Many companies have a serious gap when it comes to protecting their assets: trade secrets. With data breaches grabbing headlines, and companies historically relying on the comparatively traditional protections of the patent laws, trade secrets are often neglected. Because protecting trade secrets requires effort and input across departments—from intellectual property counsel to human resources, from information technology officers to compliance counsel—it sometimes falls between the cracks, with no one functional group or leader owning the issue. But, with trade secret theft on the rise, and verdicts in some theft cases having neared a billion dollars, trade secrets must become a priority.
In particular, companies must be aware of and avoid three common shortcomings relating to trade secrets. First, many companies laser-focus on threats from outside the company (e.g., hackers, data breaches), ignoring the real and significant threat from within – their employees or contractors. Second, feeling safe in the belief that their data will not be appealing to bad actors, companies fail to take “reasonable measures” to protect their trade secrets, rendering them unable to assert a legal claim when theft occurs. Third, while some companies have started to focus on data leaving the company, many ignore the flipside of the coin: the growing and costly risks inherent in new employees bringing trade secrets from their former employers. Below is a discussion of and practical guidance for avoiding these three common pitfalls.

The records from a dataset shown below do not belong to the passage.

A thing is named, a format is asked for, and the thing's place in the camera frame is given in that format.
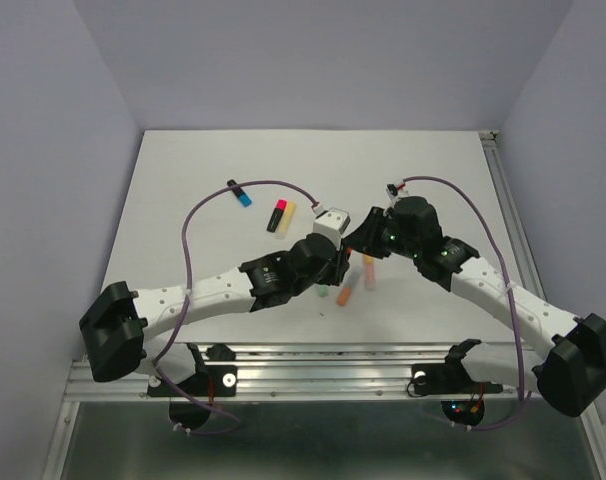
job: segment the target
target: wall
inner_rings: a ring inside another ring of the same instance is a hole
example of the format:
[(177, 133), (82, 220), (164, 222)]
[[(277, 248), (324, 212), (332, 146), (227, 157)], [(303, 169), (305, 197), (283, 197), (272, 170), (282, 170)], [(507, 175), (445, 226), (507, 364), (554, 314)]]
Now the wall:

Issue 1: Ignoring the Threat from Within
Companies cannot focus solely on the risks from external breaches or hacks: theft or misappropriation by employees or contractors is pervasive. A recent study by Symantec found that a staggering 50 percent of employees keep confidential company data when they leave the company, with more than 40 percent revealing that they planned to use company data at a new job and 44 percent indicating that they did not believe it to be a crime to use a competitor’s trade secrets. Pause on that information for a moment. There is likely no other context in which nearly half of the at-risk population believes that conduct is not a crime, while prosecutors and investigators are stacking up conviction after conviction for that very conduct. Given this mindset, it is not surprising that one analysis published by BNA’s Patent, Trademark & Copyright Journal found that more than 90 percent of the prosecutions from 1996 to 2012 under the Economic Espionage Act involved corporate “insiders” rather than external thieves.
Theft by insiders also is comparatively easy to pull off—no sophisticated means or criminal masterminds required. With portable storage drives, cloud storage, and personal email accounts, employees have multitudes of easily accessible means to copy or forward valuable company data in an instant. And, the cost for an employee to execute this theft is cheap, as a flash drive that looks like a pen or a credit card can cost just a few dollars. Theft of volumes of data can thus be both quick and easy, and—without affirmative mechanisms in place—difficult to detect.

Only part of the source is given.